▶ TASK DIRECTIONS
Output exactly the lines that run from the top of the entries to the line holding "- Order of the", including both of those lines.

Top of MATERIAL TO PROCESS

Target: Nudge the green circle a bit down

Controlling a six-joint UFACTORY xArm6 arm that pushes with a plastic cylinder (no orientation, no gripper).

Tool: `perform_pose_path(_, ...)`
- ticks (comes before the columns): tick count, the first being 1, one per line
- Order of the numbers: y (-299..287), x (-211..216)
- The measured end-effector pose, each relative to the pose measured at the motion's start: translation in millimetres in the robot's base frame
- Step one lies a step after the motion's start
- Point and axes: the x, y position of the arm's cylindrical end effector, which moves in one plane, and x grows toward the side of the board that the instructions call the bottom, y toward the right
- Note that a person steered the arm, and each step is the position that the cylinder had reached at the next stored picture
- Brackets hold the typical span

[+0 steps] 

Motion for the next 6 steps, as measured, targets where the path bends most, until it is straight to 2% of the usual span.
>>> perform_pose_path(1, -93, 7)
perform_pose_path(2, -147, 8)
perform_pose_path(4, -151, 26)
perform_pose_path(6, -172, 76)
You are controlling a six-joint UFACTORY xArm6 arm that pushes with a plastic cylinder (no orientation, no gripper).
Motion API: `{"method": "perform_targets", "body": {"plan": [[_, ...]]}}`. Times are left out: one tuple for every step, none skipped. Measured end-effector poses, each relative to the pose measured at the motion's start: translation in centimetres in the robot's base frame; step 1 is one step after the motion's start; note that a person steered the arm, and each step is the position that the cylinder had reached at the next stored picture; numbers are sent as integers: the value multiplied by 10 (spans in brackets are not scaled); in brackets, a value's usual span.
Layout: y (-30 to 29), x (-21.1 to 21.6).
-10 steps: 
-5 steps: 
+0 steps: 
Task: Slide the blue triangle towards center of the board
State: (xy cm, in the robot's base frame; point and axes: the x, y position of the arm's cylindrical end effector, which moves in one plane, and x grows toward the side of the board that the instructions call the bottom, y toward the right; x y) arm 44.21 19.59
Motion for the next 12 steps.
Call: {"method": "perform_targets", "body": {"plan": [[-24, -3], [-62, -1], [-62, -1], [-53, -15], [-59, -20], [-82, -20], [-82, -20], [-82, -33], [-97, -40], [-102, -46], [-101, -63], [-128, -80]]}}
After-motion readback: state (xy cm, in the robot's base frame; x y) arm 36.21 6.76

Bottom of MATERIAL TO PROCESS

▶ PROBLEM SOLUTION
Target: Nudge the green circle a bit down

Controlling a six-joint UFACTORY xArm6 arm that pushes with a plastic cylinder (no orientation, no gripper).

Tool: `perform_pose_path(_, ...)`
- ticks (comes before the columns): tick count, the first being 1, one per line
- Order of the numbers: y (-299..287), x (-211..216)

That's the answer, with nothing more to add.